PostgreSQL – Running pg_dump on a Hot Standby Server

backuppostgresqlreplication

Disclaimer: I admittedly haven't tried this yet, but I'm not sure I would know if it wasn't working correctly, so I wanted to ask.

I would like to run a nightly backup job (via pg_dumpall) from a hot standby server running streaming replication, to avoid putting that load on the primary. I've only seen mention of some gotchas people have run into, e.g. here and here, but very little guidance. It's okay if the backup lags behind the primary slightly, as long as it's consistent (which it should be).

My questions are:

  1. Do I really want to do this, or should the backup be done on the primary server?

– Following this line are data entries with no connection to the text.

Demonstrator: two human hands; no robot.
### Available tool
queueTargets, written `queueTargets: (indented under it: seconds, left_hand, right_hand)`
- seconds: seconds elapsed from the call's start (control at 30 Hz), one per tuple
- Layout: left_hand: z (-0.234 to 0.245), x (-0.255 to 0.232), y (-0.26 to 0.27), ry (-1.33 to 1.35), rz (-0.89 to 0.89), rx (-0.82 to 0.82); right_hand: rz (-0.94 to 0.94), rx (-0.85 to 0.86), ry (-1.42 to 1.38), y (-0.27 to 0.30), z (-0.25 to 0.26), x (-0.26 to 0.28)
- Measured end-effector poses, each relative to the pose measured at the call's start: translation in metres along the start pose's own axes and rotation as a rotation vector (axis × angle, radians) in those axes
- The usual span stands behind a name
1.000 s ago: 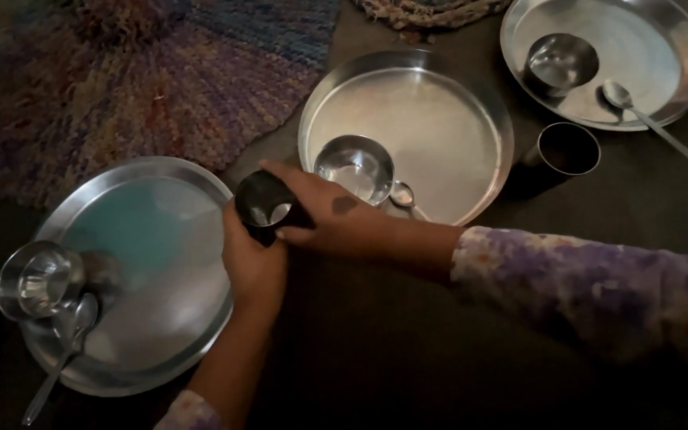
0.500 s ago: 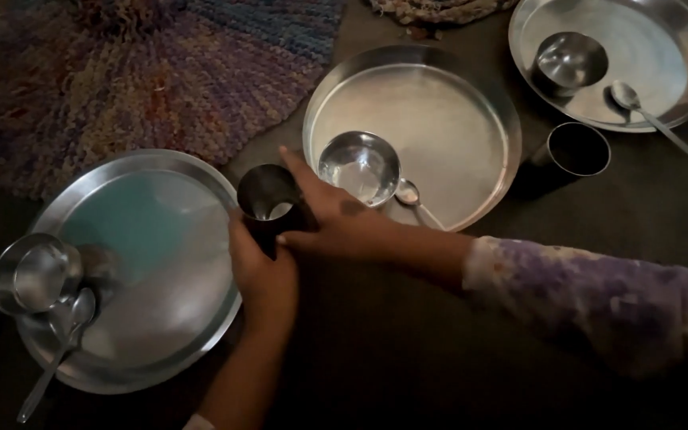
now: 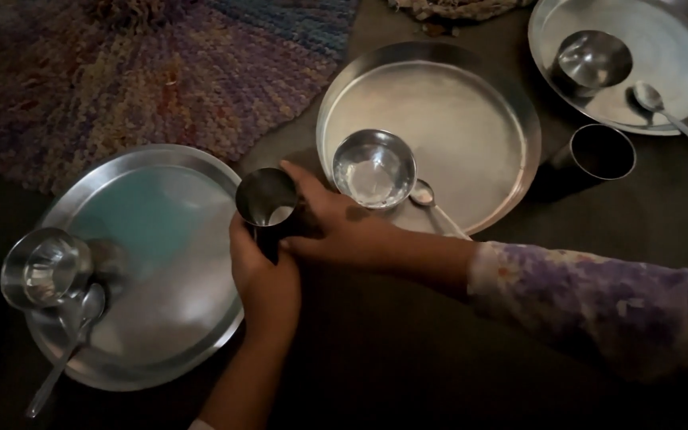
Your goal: The recorder is arranging metal plates, bowls, spoons, and cups on the floor.
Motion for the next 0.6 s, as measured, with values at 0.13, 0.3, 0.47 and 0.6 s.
queueTargets:
  seconds: [0.13, 0.3, 0.47, 0.6]
  left_hand:
    - [0.003, -0.01, -0.003, -0.042, 0.186, 0.051]
    - [0.007, -0.015, 0.002, -0.019, 0.093, -0.046]
    - [-0.001, -0.006, 0.003, 0.062, 0.157, -0.022]
    - [-0.001, -0.005, 0.002, 0.077, 0.091, -0.021]
  right_hand:
    - [0.034, -0.013, 0.01, -0.002, -0.001, -0.003]
    - [0.127, -0.079, 0.015, 0.005, 0.001, -0.002]
    - [0.092, -0.047, 0.018, 0.015, 0.003, 0.007]
    - [0.018, -0.008, 0.05, 0.02, 0.01, 0.018]
Point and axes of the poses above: each hand's wrist, its own y-axis away from the middle knuckle, its own z-axis out of the back of the hand, x = y × z, the point moved 4 cm from there along -y, towards the middle knuckle, and after that the axes turned 15 degrees about -z, right-handed, at the moved point
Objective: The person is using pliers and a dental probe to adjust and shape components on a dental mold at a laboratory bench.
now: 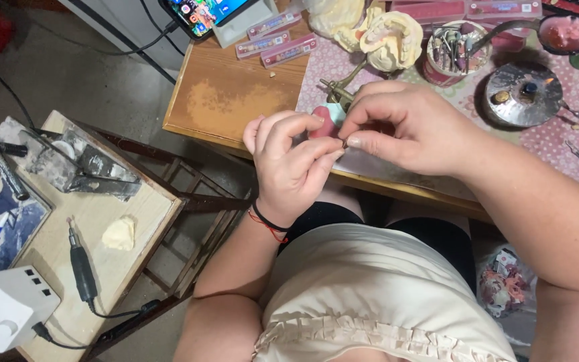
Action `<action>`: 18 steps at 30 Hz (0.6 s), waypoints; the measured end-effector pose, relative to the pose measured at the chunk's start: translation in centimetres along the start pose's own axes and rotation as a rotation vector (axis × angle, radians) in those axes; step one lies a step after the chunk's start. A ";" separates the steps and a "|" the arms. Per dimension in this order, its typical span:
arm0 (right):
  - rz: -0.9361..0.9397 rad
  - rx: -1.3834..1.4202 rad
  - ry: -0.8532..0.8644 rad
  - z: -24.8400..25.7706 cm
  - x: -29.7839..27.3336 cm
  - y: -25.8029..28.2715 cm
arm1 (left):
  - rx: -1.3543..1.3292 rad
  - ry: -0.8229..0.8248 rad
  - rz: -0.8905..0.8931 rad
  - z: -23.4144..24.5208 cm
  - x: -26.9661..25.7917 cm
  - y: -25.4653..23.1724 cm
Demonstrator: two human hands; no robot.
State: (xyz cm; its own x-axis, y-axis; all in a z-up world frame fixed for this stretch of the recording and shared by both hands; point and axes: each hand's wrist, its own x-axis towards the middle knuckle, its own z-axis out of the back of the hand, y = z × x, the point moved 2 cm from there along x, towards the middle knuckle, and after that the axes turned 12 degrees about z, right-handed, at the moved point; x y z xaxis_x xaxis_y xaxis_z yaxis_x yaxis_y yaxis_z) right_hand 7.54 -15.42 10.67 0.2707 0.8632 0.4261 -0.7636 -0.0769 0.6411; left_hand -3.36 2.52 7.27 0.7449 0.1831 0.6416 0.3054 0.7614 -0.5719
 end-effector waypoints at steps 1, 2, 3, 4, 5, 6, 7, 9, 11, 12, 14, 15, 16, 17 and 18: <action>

Why?

  2. When doing a dump on the standby, what settings do I need and procedure should I use to do that correctly? e.g. must I stop replication for the duration of the backup?

Best Answer

AFAIK, running pg_dump on a hot standby is one of the major things standbys are useful for. It's perfectly safe, though it isn't perfectly reliable - the dumps can fail if the standby aborts the transaction when it's falling too far behind the master.

The only thing you really need to watch is to make sure the standby is current and is keeping up. If the standby lost its connection to master and fell too far behind, you don't want to be merrily backing up a three week out-of-date standby.

You will need to allow the standby to fall quite far behind the master during the backup, since it'll otherwise have to cancel your pg_dump transaction in order to continue replaying WAL. See the documentation on hot standby, particularly the "handling query conflicts" section, and the max_standby_archive_delay and max_standby_streaming_delay parameters.

Note that the master must be willing to keep enough WAL archives to allow the slave to catch up again.